- _Activity_: Whenever a line in the listing contains "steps", copy that line.

Source material: Begin

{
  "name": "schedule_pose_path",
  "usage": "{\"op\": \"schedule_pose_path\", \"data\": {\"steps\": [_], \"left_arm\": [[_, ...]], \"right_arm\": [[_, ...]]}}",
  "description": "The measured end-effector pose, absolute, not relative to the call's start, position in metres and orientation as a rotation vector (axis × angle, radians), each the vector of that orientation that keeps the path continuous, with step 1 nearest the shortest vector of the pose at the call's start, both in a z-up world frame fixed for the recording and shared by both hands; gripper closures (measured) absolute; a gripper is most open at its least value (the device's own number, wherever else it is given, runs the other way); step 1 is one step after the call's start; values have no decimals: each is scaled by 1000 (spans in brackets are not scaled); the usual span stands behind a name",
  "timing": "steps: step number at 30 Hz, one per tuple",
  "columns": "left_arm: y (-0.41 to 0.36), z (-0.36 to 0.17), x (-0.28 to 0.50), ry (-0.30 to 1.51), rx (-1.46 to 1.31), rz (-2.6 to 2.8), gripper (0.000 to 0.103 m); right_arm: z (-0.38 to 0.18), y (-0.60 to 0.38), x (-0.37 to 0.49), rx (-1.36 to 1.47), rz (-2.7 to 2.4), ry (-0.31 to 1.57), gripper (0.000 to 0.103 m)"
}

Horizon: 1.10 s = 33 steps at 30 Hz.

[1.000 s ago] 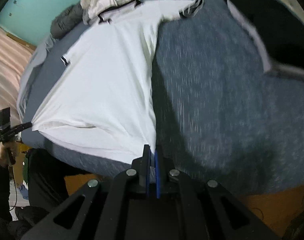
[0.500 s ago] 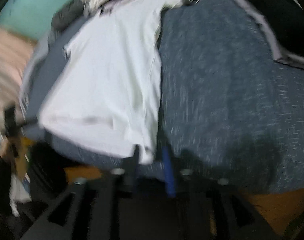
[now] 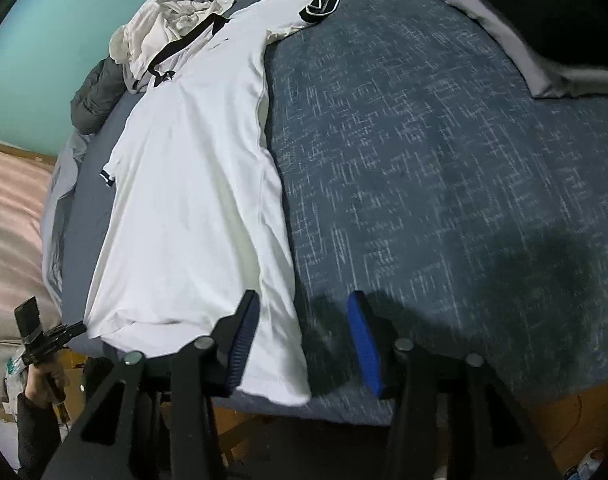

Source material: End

- _Task solution_:
  "usage": "{\"op\": \"schedule_pose_path\", \"data\": {\"steps\": [_], \"left_arm\": [[_, ...]], \"right_arm\": [[_, ...]]}}",
  "timing": "steps: step number at 30 Hz, one per tuple",
Horizon: 1.10 s = 33 steps at 30 Hz.

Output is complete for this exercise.